Your assignment —
List all lines in the material below that contain "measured".

Source data —

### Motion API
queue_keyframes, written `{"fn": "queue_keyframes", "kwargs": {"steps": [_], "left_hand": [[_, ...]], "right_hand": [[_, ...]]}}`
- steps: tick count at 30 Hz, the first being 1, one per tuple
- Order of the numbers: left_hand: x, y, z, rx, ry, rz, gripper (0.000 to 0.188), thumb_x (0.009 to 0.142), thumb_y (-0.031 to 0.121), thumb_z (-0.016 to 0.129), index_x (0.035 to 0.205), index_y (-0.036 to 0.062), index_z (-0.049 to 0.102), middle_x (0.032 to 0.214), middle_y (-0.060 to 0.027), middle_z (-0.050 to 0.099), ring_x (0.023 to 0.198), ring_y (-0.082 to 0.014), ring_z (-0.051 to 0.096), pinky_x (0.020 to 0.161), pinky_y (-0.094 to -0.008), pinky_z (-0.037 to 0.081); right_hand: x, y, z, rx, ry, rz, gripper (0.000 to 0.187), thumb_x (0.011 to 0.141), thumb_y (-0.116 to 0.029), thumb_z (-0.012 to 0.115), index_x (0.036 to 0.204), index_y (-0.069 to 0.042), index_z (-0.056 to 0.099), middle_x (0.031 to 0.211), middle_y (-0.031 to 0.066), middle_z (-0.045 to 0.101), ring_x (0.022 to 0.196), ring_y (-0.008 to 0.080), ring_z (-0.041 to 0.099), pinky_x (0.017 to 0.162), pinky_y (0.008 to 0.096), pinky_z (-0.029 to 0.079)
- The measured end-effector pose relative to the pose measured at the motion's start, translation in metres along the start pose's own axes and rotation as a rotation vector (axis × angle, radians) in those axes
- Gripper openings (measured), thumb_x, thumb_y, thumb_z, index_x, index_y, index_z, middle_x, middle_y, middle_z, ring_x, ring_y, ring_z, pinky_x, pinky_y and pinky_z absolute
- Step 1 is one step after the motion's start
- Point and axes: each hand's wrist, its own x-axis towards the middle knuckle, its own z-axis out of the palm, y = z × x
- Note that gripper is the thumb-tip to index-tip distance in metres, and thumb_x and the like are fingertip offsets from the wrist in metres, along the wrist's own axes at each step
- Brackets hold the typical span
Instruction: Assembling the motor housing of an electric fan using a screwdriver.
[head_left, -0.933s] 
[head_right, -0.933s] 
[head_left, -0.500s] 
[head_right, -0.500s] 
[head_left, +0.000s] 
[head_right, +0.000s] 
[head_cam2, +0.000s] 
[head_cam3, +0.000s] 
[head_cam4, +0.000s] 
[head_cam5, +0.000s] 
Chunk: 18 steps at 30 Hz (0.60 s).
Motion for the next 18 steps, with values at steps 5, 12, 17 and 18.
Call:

Solution for this problem —
- The measured end-effector pose relative to the pose measured at the motion's start, translation in metres along the start pose's own axes and rotation as a rotation vector (axis × angle, radians) in those axes
- Gripper openings (measured), thumb_x, thumb_y, thumb_z, index_x, index_y, index_z, middle_x, middle_y, middle_z, ring_x, ring_y, ring_z, pinky_x, pinky_y and pinky_z absolute

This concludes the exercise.